Native American history abounds throughout North Dakota

Submitted Photo Statues are pictured in front of the Lewis and Clark Interpretive Center in Washburn.
This month’s frigid weather might have some North Dakotans longing for summer and the months when they can explore the outdoors. Fortunately, there is so much history to be seen in North Dakota that many people might not need to plan trips for outside the state.
Hundreds of years before people of European descent first arrived in the region that would become North Dakota, there was already a thriving metropolis near modern-day Washburn.
“(Today’s Knife River Indian Villages site) would have been close to the size of Washington, D.C., in their day,” said Robert Hanna, interpretive coordinator of the Lewis and Clark Interpretive Center and Fort Mandan.
During the summer months, people can visit the Knife River Indian Villages site at Stanton, about 23 miles from the Lewis and Clark Interpretive Center in Washburn, and learn more about the interconnected villages that were a major trading hub from the 1500s on.
“Any one of those towns was bigger than St. Louis,” the city from which the Lewis and Clark Expedition set out in 1804, Hanna said.
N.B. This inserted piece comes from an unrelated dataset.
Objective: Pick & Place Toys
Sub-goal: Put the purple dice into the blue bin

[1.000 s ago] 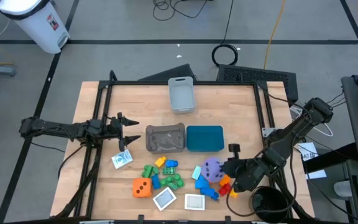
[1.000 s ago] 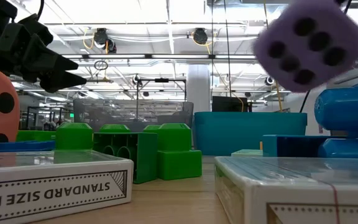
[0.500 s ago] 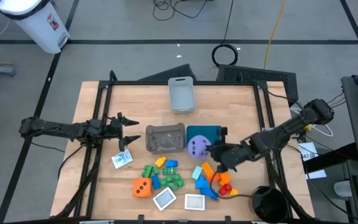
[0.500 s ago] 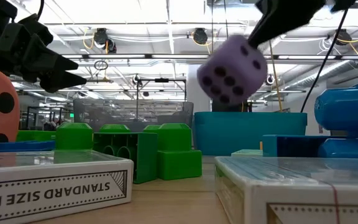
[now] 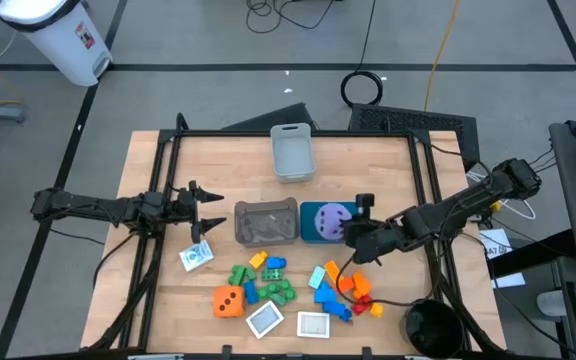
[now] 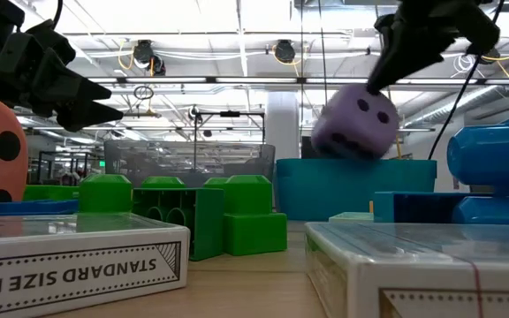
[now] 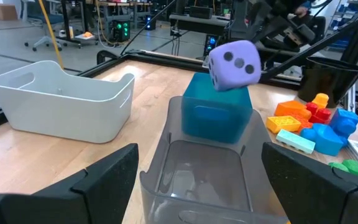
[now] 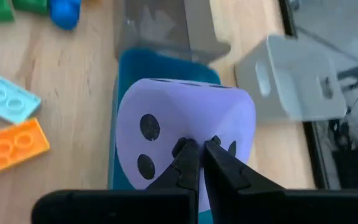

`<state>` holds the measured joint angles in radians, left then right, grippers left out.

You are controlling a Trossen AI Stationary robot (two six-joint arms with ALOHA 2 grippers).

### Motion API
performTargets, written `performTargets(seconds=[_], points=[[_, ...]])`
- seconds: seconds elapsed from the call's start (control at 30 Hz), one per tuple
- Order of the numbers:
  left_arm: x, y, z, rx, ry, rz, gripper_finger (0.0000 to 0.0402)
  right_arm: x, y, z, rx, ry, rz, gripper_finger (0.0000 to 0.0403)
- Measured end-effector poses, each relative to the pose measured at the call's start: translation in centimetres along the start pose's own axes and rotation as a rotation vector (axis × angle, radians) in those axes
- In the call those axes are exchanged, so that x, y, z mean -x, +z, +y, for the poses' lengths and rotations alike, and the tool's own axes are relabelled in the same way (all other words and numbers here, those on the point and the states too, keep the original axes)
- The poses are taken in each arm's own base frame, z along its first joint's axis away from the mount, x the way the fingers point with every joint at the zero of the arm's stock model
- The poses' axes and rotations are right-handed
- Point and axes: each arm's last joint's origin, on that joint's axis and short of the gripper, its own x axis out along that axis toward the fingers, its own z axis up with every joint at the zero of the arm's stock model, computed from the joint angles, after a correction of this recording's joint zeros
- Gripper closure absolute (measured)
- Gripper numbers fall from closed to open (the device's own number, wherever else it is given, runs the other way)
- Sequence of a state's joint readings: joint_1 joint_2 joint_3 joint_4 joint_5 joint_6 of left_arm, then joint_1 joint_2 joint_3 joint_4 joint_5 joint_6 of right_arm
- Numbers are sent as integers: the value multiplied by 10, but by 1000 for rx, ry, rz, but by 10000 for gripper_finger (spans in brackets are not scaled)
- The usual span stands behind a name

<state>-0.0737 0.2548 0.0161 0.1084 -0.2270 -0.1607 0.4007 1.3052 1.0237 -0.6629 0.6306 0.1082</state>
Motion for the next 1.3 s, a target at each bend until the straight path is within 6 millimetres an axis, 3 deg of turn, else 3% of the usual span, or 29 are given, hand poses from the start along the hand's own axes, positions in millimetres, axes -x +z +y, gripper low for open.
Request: performTargets(seconds=[0.47,0.83,0.97,1.13,1.3], points=[[0,0,0,0,0,0,55,-14,-27,7,-8,-10,111,402],[0,0,0,0,0,1,55,-17,-8,5,-156,71,-41,402],[0,0,0,0,0,0,55,-39,7,-6,-185,255,-115,403],[0,0,0,0,0,0,55,-76,7,-28,-179,286,-38,403],[0,0,0,0,0,1,55,-105,7,-36,-168,303,41,403]])
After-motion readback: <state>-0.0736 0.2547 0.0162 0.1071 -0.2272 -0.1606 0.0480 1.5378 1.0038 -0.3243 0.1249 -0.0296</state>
Submitted Photo Fort Mandan with frost.
The Knife River Indian Villages is just one of many sites across North Dakota that were of historical significance for the first North Dakotans, the indigenous tribes who lived and worked here hundreds or thousands of years ago.
“Almost everything that has happened in North Dakota is Native American history,” said Hanna. “The American history of this area is comparatively new.”
In western North Dakota, the longest inhabitants are the Hidatsa, a tribe that much later joined with the Mandans and later the Arikara to form the Three Affiliated Tribes after a smallpox epidemic.
“By their own tradition, they’ve been in North Dakota forever,” said Hanna.
The Hidatsa and Mandan trading villages along the Knife River were reached by the Lewis and Clark expedition in the fall of 1804 and they wintered there. This was the site where the expedition met the famous Sakakawea, the Lemhi Shoshone woman and wife of the fur trader Toussaint Charbonneau, who served as an interpreter and guide during their travels. She gave birth to a son at Fort Mandan and carried the baby on her back thousands of miles from North Dakota to the Pacific Ocean.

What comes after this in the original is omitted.